What is expected: In the entries below, the word "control" appears on some lines. Copy each of those lines.

Stored data entries:
^^^^^^^^

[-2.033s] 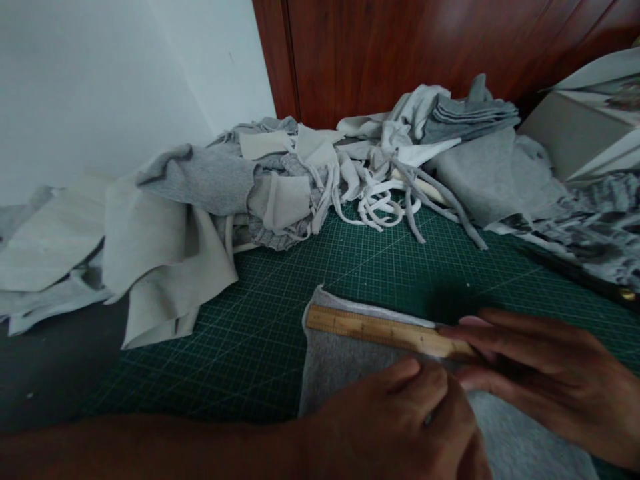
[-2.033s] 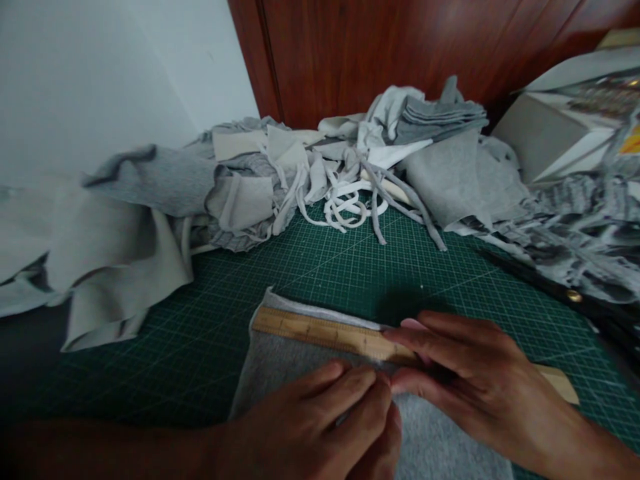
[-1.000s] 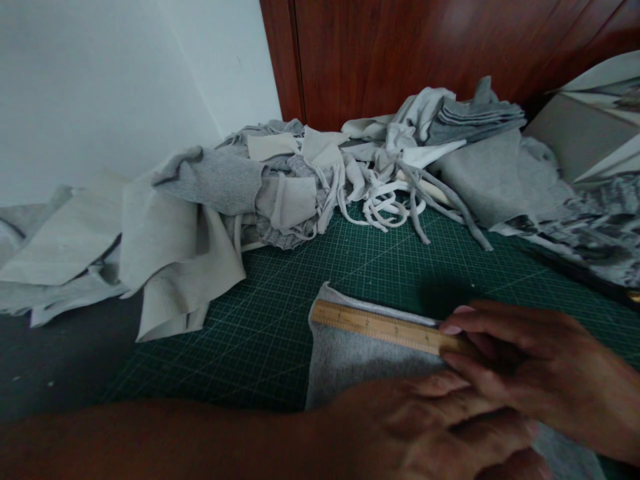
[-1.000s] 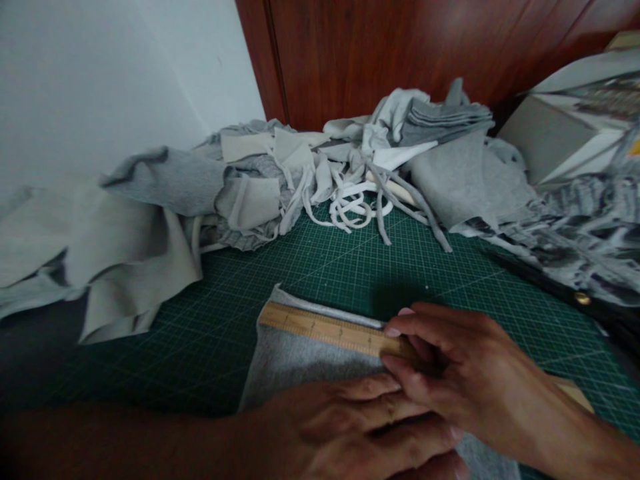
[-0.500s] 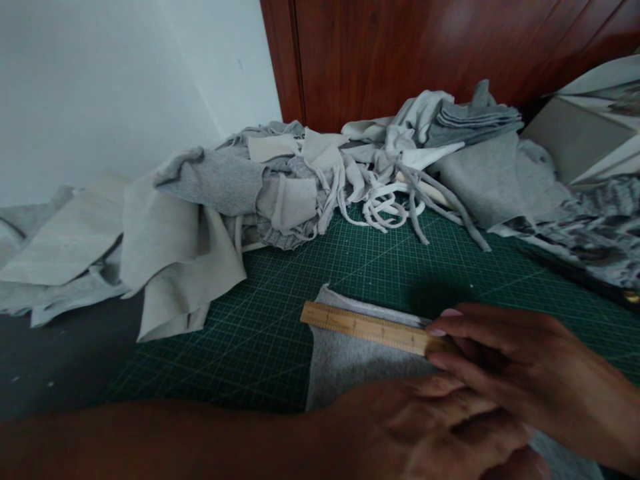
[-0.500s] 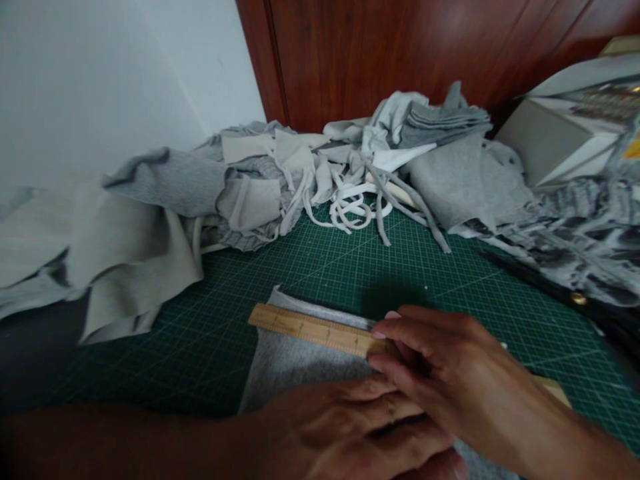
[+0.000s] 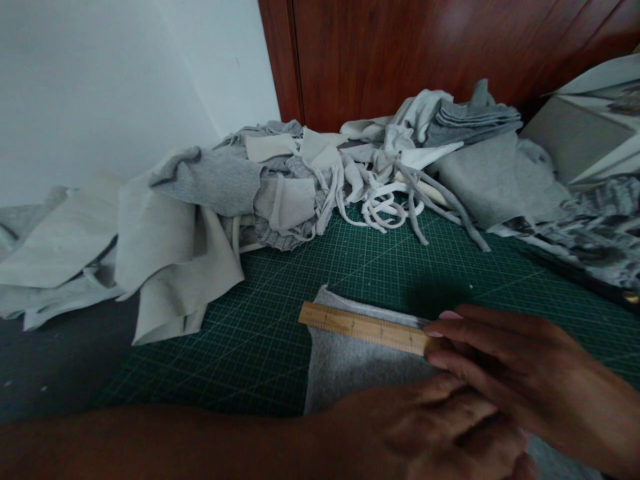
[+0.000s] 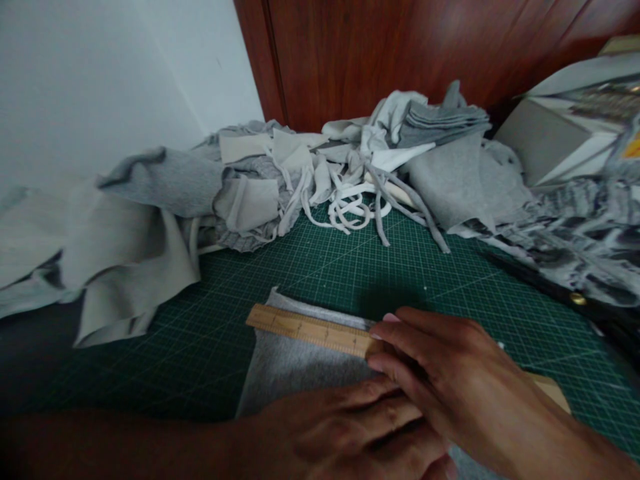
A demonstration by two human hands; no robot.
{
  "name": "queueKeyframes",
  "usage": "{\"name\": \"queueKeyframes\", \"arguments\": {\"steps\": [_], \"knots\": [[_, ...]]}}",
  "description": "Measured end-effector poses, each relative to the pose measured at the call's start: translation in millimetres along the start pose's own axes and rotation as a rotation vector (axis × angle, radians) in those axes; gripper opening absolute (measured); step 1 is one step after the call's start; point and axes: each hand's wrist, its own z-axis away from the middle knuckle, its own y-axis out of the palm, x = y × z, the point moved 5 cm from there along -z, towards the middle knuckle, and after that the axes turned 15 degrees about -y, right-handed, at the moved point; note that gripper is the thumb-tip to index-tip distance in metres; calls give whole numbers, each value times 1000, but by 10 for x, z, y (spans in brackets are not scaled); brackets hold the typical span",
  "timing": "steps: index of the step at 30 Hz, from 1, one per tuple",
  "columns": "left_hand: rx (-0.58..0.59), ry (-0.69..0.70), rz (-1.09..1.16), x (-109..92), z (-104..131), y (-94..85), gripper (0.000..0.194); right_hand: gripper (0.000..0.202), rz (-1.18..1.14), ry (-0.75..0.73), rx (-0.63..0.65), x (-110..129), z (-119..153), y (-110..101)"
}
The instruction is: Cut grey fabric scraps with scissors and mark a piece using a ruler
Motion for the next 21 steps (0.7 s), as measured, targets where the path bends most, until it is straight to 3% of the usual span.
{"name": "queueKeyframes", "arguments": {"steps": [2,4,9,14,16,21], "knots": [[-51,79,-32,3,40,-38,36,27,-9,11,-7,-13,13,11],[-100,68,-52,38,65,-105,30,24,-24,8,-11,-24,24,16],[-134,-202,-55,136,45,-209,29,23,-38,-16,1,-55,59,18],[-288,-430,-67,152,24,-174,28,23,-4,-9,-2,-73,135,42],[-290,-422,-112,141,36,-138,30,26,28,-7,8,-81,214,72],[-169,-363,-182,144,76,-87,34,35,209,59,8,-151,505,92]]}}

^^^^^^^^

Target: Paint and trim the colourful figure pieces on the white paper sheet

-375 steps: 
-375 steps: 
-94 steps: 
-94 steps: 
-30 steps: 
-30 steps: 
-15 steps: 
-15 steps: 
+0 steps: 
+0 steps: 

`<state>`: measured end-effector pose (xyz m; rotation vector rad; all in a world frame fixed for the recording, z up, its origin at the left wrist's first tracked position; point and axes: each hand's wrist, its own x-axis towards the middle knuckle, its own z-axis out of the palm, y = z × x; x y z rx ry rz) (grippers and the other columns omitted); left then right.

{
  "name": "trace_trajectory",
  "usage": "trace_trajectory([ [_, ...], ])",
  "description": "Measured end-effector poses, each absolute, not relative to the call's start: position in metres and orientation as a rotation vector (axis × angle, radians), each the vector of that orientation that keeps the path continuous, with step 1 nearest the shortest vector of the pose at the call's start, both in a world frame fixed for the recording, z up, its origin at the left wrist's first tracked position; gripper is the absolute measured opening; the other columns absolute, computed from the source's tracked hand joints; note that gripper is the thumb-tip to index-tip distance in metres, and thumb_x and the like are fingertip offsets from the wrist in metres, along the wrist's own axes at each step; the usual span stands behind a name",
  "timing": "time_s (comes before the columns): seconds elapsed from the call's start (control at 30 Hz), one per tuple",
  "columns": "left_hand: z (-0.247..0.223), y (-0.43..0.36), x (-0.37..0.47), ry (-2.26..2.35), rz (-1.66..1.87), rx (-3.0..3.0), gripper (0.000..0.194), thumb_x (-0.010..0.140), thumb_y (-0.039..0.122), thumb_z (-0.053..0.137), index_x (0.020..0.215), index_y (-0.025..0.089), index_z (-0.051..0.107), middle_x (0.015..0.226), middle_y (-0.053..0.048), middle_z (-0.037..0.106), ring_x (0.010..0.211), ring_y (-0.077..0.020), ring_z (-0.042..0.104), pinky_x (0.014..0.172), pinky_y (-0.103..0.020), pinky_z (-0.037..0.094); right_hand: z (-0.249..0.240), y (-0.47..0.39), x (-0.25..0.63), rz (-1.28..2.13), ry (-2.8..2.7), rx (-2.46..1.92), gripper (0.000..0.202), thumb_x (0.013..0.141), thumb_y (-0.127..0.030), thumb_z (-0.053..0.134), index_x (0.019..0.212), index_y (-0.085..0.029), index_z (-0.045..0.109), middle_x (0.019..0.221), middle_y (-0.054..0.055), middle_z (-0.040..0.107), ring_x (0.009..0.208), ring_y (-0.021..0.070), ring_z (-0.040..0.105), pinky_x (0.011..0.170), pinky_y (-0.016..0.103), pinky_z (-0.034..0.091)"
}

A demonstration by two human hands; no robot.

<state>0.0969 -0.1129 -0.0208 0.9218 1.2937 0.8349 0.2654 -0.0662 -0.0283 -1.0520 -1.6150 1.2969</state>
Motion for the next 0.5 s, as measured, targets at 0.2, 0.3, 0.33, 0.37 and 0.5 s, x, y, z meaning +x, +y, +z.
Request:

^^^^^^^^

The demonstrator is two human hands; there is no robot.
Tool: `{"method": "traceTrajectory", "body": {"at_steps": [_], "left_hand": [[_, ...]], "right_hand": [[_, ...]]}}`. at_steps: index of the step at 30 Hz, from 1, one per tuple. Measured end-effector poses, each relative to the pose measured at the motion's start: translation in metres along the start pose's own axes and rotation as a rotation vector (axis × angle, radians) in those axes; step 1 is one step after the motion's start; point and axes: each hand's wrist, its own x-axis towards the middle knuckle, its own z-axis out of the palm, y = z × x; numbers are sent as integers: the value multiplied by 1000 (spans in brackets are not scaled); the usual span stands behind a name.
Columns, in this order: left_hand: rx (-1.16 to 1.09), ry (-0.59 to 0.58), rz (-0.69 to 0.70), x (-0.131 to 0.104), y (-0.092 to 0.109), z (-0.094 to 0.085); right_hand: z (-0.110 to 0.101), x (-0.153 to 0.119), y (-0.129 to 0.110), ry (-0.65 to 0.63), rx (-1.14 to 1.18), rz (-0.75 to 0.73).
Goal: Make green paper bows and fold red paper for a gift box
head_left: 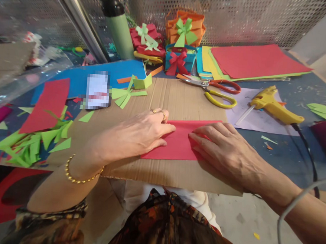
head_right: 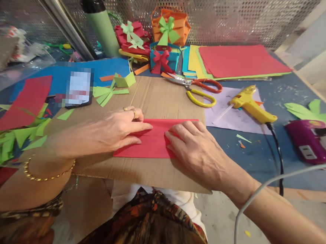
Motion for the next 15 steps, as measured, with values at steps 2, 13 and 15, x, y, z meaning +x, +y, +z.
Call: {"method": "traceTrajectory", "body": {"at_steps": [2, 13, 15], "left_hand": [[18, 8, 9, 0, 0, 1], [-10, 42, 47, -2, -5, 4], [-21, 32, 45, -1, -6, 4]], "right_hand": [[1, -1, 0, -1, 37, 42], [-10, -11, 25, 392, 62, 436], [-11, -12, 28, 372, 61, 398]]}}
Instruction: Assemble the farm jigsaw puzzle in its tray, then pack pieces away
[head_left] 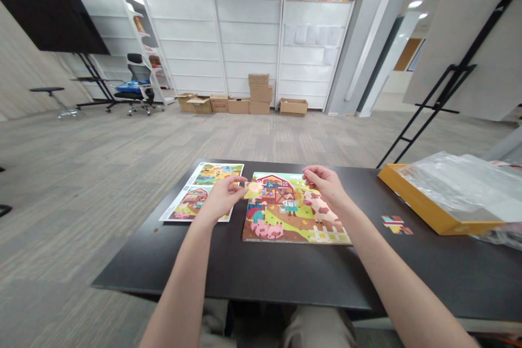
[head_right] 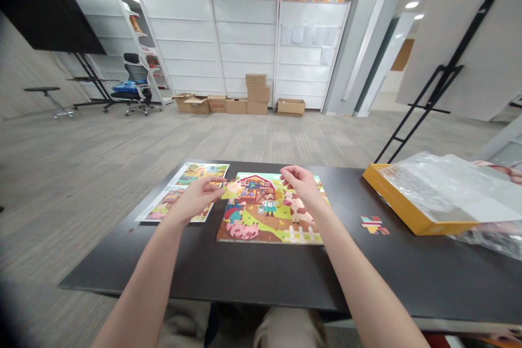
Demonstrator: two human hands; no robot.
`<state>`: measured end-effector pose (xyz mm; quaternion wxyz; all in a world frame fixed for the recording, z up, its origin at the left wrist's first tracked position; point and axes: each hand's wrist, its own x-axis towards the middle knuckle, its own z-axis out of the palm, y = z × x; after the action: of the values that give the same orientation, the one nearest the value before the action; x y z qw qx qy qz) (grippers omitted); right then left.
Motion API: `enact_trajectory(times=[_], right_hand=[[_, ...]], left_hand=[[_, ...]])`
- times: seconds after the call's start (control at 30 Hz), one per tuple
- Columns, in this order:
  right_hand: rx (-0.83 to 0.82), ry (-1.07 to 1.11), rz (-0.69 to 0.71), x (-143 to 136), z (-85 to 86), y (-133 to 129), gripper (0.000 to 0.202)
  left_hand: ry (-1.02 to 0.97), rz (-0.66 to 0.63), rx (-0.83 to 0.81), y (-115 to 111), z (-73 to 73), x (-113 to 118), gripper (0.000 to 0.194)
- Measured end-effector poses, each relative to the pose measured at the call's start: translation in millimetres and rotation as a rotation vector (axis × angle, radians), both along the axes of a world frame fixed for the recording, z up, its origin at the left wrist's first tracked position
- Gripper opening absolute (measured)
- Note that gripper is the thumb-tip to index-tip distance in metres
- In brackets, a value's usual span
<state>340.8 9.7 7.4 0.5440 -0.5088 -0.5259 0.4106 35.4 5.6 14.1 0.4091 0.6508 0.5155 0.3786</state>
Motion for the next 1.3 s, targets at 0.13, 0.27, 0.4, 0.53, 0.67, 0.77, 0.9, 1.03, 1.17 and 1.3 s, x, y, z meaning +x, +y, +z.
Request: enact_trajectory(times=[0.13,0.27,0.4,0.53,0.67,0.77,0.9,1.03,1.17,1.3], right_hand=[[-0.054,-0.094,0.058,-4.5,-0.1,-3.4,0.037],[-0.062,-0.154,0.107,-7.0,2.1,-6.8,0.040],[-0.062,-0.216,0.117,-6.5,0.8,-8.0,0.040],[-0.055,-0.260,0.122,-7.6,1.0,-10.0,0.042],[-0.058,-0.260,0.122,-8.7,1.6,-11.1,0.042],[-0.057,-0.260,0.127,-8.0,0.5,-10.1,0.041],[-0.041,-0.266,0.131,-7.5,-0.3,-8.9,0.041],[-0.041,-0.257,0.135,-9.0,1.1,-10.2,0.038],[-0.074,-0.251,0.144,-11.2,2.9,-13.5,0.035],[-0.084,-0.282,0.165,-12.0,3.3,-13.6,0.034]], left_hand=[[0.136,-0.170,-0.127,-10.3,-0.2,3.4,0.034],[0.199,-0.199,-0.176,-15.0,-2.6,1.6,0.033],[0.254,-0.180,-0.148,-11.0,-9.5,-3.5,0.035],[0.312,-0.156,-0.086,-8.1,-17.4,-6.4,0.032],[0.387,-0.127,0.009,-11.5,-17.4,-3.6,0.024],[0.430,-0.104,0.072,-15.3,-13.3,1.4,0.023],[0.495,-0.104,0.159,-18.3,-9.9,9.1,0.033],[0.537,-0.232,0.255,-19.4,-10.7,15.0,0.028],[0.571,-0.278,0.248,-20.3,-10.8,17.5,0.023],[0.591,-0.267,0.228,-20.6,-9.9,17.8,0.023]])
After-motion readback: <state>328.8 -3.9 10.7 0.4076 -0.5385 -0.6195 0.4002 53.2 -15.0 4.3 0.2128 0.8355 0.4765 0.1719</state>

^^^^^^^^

Solution below:
  "timing": "time_s (comes before the columns): seconds elapsed from the call's start (control at 30 Hz), one per tuple",
- times: seconds after the call's start (control at 30 Hz), one per tuple

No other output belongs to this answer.